6:00 p.m., bed: We’re in bed again, and I’m reading Sophie Calle’s Take Care of Yourself next to a napping body. The book documents her 2007 Biennale exhibition, in which 100 female experts in different fields (teenager, moral philosopher, psychoanalyst, children’s book author, proofreader) analyze a breakup letter Calle received via e-mail. The book is wonderful, exhausting, and you can enter or exit it at any point. From an unexpected favorite entry by physicist Francoise Balibar: [Here] I shall be dealing with these so-called brittle breaks. these are the most dangerous because they occur “on no notice.” We can readily imagine the anxiety of bridge-builders in the face of this kind of threat. If there are still architects and engineers prepared to accept this degree of responsibility, it is because it is theoretically possible to “see the thing coming”….unforeseeable at the macroscopic level, the break is preceded by sounds and ultrasounds (which can be “heard with the right kind of detectors”) that signal the creation of racks at the microscopic level–the level of the atoms making up the material in question. The book is too large to be read in normal positions, I have to prop myself up on my elbows like a sea lion, and my back hurts.
7:07 p.m., all over the apartment: We’re getting ready to go to Williamsburg for a quadruple birthday party. I put on a long-sleeved, striped dress and a black mohair cardigan that I bought because the salesman told me it was “the blackest thing we have in the store.” I put on maroon lipstick and wipe it off a few minutes later. I’m texting with my darling friend Kathleen about whether we’re going to meet her and her friend for dinner. Boyfriend and I both each large slices of chocolate babka with coffee, to get hyped. A slice of babka is an adequate substitute for one cigarette, and it is less addictive. We put Apocalypse by Bill Callahan on the record player, then World of Noise. We miss one ferry and then another.

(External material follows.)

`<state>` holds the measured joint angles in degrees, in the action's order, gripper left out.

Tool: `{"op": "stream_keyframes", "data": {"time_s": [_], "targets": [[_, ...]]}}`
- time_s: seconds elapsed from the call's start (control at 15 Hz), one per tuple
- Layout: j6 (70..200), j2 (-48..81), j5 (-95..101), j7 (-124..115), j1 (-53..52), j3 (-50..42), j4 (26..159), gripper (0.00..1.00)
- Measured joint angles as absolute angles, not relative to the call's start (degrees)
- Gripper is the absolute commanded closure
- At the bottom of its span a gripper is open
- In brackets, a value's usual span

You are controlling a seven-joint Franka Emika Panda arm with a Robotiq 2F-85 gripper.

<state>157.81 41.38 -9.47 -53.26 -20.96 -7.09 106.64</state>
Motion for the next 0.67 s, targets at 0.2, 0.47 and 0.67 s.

8:30 p.m., the Staten Island Ferry: We buy beers and head to the front of the top floor, where you can see the bright sides of Financial District skyscrapers rotate slowly into view at the center of the wide glass windows. We talk about the classes he’s teaching and which authors we think should write what kind of book next and whether wild animals get cold or whether feeling cold is just a symptom of weakness. As the ferry pulls close to the dock the harsh naked lights shining out of the buildings being built grow brighter. Battery City Park comes into view with its trees like models of wire and sponge, and then through the wide glass window it’s the filthy underside of the walkways being lowered onto the front deck of the boat, and the people wandering off as a mass into the insomniac lighting of the terminal.
Alexandra Kleeman writes fiction and essays. You Too Can Have A Body Like Mine, a novel, is out this summer from Harper.